Mulheres podem registrar crimes de violência em qualquer delegacia, ainda que muitas sejam erroneamente orientadas a se dirigir somente a delegacias da mulher. O atendimento especializado nesse tipo de órgão é recomendado, mas não é obrigatório. Até porque é escasso. Um levantamento do site Gênero e Número encontrou apenas 21 delegacias especializadas abertas 24 horas por dia em todo o Brasil em fevereiro de 2019. Uma delas, localizada em Capivari, no interior de São Paulo, mandou agentes para prestar socorro à auxiliar de produção S.C., de 38 anos, ameaçada pelo marido, Josias, durante a quarentena.
S. conheceu Josias, um motorista de ambulância de 48 anos, cinco anos atrás. Logo no começo do relacionamento, os dois discutiram, e ele bateu a cabeça dela na parede. Num segundo episódio, deu um tapa forte na boca dela, cortando-lhe o lábio. Como estavam juntos havia pouco tempo, S. achou que ele havia perdido a cabeça porque ficou muito nervoso e resolveu relevar. De lá para cá, sua vida foi permeada de ameaças. “Tudo tinha de ser do jeito dele. Se eu falasse alguma coisa, ele levantava o punho e dizia: ‘Assim eu perco a cabeça’. Com medo, eu ficava quieta.”
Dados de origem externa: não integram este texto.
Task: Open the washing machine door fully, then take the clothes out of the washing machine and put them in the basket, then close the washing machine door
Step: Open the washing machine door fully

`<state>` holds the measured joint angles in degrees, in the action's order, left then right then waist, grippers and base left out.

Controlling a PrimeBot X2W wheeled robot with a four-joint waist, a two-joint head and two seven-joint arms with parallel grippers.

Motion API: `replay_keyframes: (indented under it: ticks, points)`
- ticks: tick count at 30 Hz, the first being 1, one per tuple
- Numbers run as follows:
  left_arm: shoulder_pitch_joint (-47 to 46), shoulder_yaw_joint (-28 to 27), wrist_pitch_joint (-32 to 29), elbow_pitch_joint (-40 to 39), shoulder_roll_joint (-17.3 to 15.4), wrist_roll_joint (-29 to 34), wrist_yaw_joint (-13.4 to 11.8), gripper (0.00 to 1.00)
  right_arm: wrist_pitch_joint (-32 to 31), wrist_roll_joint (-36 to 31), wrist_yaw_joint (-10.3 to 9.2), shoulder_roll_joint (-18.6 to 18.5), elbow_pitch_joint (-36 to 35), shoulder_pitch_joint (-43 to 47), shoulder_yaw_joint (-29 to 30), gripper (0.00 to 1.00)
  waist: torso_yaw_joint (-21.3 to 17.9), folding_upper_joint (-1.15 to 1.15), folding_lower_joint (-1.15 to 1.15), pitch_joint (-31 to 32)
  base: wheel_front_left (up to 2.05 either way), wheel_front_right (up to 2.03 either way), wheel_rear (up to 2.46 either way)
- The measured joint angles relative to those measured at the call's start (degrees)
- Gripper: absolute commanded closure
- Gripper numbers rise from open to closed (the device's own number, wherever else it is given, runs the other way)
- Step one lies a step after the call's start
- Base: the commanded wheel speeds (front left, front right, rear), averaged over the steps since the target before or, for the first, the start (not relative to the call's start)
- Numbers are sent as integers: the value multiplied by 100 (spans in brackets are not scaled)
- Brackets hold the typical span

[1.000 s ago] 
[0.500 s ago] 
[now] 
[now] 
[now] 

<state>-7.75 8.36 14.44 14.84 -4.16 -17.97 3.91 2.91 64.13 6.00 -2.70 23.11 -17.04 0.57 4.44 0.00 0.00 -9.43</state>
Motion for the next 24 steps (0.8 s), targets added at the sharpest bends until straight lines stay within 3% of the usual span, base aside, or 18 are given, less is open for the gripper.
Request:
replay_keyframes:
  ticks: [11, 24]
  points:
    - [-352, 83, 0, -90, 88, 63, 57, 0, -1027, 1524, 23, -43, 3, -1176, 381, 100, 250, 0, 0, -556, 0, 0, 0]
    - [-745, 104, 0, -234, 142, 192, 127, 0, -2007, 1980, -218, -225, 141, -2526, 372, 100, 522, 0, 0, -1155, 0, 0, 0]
O casal morava num sítio, no interior de São Paulo, e ela não podia sair de casa sozinha. S. tinha um carro, mas Josias não a deixava dirigir. A qualquer lugar que fosse, ele a levava e buscava. Em outubro do ano passado, S. resolveu voltar a trabalhar e conseguiu um emprego de auxiliar de produção. O dinheiro que ganhava, porém, era controlado por Josias. Ela não podia comprar roupas novas nem fazer as unhas. Em março, veio a pandemia do coronavírus, e o casal ficou 15 dias em casa, sem trabalhar, o que agravou a tensão. Josias resolveu emprestar o carro dela para que o filho de seu primeiro casamento saísse. Ela reclamou, e ele tentou agredi-la com um pedaço de pau. S. correu para a casa de uma vizinha e chamou a polícia. O policial que atendeu a ocorrência ouviu os dois lados e perguntou a S. se ela teria para onde ir. Ela afirmou que poderia voltar para a casa da mãe. “Aí ele me disse: ‘A senhora não tem filho, trabalha, tem para onde ir. Vai ficar aqui sofrendo por quê?’. Só então percebi que não tinha mesmo por que continuar ali.”